Camden Market has been put up for sale with a price tag of £1.5bn, six months after its owner said Covid-19 was hitting footfall and rents.

Billionaire Teddy Sagi, who began buying parts of the market in 2014, has asked financial advisors at Rothschild & Co to put the feelers out for prospective buyers.

One insider claimed several had already expressed an interest.

But Mr Sagi’s own representatives would not comment or answer questions about his decision to sell.

Forbes estimates the Israeli businessman's current net worth at $5.5bn USD (£4.4bn).

He owns and operates the market through a network of companies known as “LabTech Investments Group”.

According to LabTech’s website, its 16-acre Camden portfolio includes Stables Market, Camden Lock Market, Union Street Market and the Hawley Wharf complex, which opened last autumn.

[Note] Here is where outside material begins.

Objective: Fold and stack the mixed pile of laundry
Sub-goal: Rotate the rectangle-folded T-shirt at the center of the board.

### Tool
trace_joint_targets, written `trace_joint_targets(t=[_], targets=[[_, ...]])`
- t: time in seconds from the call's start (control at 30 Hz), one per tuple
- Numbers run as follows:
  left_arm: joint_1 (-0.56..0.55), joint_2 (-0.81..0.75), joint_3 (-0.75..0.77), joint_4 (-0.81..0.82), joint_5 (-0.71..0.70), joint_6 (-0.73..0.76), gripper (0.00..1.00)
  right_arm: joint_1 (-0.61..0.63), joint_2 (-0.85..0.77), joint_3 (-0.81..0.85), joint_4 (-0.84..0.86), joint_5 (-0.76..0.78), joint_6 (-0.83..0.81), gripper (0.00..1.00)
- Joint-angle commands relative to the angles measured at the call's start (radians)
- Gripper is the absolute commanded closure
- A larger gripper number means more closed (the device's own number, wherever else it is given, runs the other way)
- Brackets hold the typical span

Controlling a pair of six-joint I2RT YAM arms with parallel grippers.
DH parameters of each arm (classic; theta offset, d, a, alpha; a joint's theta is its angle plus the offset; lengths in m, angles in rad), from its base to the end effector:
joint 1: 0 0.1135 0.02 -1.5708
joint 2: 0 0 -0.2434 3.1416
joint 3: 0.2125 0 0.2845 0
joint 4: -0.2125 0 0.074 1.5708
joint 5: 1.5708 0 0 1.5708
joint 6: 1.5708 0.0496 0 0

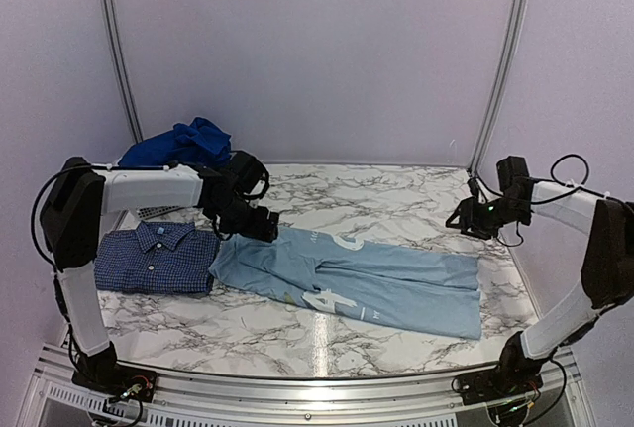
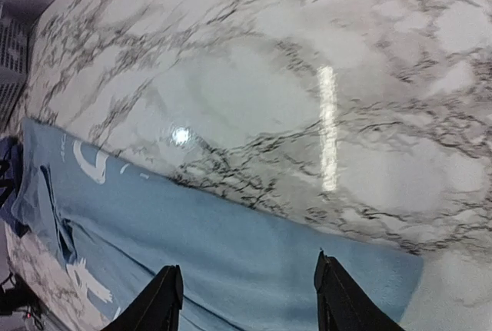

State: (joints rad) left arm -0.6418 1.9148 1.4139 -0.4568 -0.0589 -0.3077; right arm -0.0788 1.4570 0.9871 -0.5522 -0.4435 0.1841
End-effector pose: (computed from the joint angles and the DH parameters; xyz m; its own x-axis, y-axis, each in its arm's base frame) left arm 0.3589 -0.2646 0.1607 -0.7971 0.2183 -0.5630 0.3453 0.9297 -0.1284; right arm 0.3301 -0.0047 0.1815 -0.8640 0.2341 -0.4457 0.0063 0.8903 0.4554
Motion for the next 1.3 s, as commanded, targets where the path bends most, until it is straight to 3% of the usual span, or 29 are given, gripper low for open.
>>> trace_joint_targets(t=[0.0, 0.2, 0.4, 0.53, 0.7, 0.73, 0.83, 1.0, 1.13, 1.27], targets=[[-0.104, 0.02, -0.088, -0.062, 0.043, -0.05, 0.08, 0.119, 0.097, 0.017, -0.02, -0.115, -0.064, 0.46], [-0.131, 0.087, -0.079, -0.065, 0.015, -0.12, 0.15, 0.183, 0.161, -0.041, -0.022, -0.094, -0.056, 0.48], [-0.072, 0.264, 0.082, -0.084, -0.054, -0.077, 0.17, 0.193, 0.158, -0.204, -0.023, -0.023, 0.038, 0.51], [-0.007, 0.447, 0.353, -0.095, -0.054, -0.026, 0.16, 0.294, 0.118, -0.201, -0.04, -0.008, 0.128, 0.51], [0.004, 0.648, 0.901, -0.163, -0.022, 0.044, 0.09, 0.519, 0.06, -0.266, 0.034, -0.181, 0.243, 0.5], [0.006, 0.644, 0.922, -0.146, -0.016, 0.037, 0.07, 0.545, 0.047, -0.258, 0.018, -0.188, 0.237, 0.5], [0.003, 0.567, 0.888, -0.132, -0.008, 0.034, 0.06, 0.542, -0.007, -0.195, -0.059, -0.15, 0.185, 0.49], [-0.032, 0.388, 0.656, -0.133, -0.024, 0.008, 0.07, 0.533, 0.005, -0.062, -0.117, -0.056, 0.055, 0.5], [-0.072, 0.307, 0.476, -0.133, -0.025, -0.047, 0.1, 0.536, 0.09, -0.025, -0.121, -0.012, -0.009, 0.61], [-0.08, 0.324, 0.414, -0.132, -0.017, -0.09, 0.15, 0.552, 0.134, -0.044, -0.088, -0.014, -0.026, 0.71]])
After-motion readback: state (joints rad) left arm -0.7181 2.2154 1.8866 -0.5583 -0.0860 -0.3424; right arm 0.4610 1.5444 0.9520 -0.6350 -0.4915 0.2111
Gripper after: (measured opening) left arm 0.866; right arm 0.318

The complex, including shops, restaurants, a cinema and a food market, won a Royal Institute of British Architects (RIBA) award last month.

Two years ago, LabTech predicted footfall at its Camden sites would increase from 30m people a year to 50m, causing “rising demand" for space and “an increase in the value of our assets”.

But reports filed with Companies House since then suggest that the pandemic is having an ongoing negative impact on its London investments – which include other sites in Holborn, Kings Cross and Hackney.

LabTech London Limited – a management company for the LabTech Investments Group – reported that in the year up to March 2021 it made a loss of £149,527, even after claiming £911,576 in government grants.

It wrote in a December 2021 report: “Market and retail operations of the group will be disrupted with low levels in consumer traffic in the foreseeable future. Short term delays and low levels in rent collection from existing tenants is expected.”

But the firm claimed that the “prime locations of various company assets” would “ensure continued growth going forward”.

The Ham&High asked whether footfall or profits were down, whether Mr Sagi would consider offers from property developers who wanted to build on current market space, and whether the market’s future was in jeopardy if a buyer was not found. His representatives did not respond.

A source at the Teddy Sagi group said: "We have great faith in Camden. We have invested hundreds of millions of pounds in developing and upgrading Camden Market. Our marketing and development plans have not changed."